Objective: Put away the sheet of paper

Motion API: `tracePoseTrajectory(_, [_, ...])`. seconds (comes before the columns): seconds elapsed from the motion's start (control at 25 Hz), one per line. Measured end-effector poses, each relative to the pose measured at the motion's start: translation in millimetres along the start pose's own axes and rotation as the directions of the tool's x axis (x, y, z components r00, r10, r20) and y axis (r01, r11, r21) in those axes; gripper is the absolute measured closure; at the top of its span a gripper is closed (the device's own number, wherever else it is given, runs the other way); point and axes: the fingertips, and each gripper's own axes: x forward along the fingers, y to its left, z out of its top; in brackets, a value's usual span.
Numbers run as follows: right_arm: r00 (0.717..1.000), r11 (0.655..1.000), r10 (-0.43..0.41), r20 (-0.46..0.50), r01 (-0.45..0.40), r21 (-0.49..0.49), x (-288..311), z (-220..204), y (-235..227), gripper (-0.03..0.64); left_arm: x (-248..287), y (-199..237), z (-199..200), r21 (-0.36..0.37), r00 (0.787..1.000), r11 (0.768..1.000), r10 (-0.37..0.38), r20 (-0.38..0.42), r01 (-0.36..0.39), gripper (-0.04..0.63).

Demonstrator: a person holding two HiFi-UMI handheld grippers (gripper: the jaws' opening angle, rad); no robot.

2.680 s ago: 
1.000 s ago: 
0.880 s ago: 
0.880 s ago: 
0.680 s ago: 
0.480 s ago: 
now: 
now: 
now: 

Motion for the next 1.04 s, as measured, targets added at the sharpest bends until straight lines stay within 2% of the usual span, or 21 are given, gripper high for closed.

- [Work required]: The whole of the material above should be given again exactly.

- [Task solution]:
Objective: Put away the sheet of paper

Motion API: `tracePoseTrajectory(_, [_, ...])`. seconds (comes before the columns): seconds elapsed from the motion's start (control at 25 Hz), one per line. Measured end-effector poses, each relative to the pose measured at the motion's start: translation in millimetres along the start pose's own axes and rotation as the directions of the tool's x axis (x, y, z components r00, r10, r20) and y axis (r01, r11, r21) in those axes; gripper is the absolute measured closure; at the top of its span a gripper is closed (the device's own number, wherever else it is given, runs the other way); point and axes: the fingertips, and each gripper's own axes: x forward along the fingers, y to its left, z out of its top; in brackets, a value's usual span.
Numbers run as follows: right_arm: r00 (0.717..1.000), r11 (0.655..1.000), r10 (-0.43..0.41), r20 (-0.46..0.50), r01 (-0.45..0.40), r21 (-0.49..0.49), x (-288..311), z (-220..204), y (-235..227), gripper (-0.03..0.64); left_arm: x (-248..287), y (-199..237), z (-199..200), r21 (-0.36..0.37), r00 (0.787..1.000), r11 (0.768..1.000), r10 (-0.37..0.38), r20 (-0.38..0.42), r01 (-0.36..0.39), gripper (-0.04..0.63).

Demonstrator: a person holding two HiFi-UMI handheld grippers (gripper: the jaws' opening angle, rad); no robot.

2.680 s ago: 
1.000 s ago: 
0.880 s ago: 
0.880 s ago: 
0.680 s ago: 
0.480 s ago: 
now: 
now: 
now: 

Motion for the next 1.04 s, as measured, targets added at the sharpest bends until straight lines stay within 2% of the usual span, or 21 are given, gripper high for closed.

What the exercise asked for is now complete.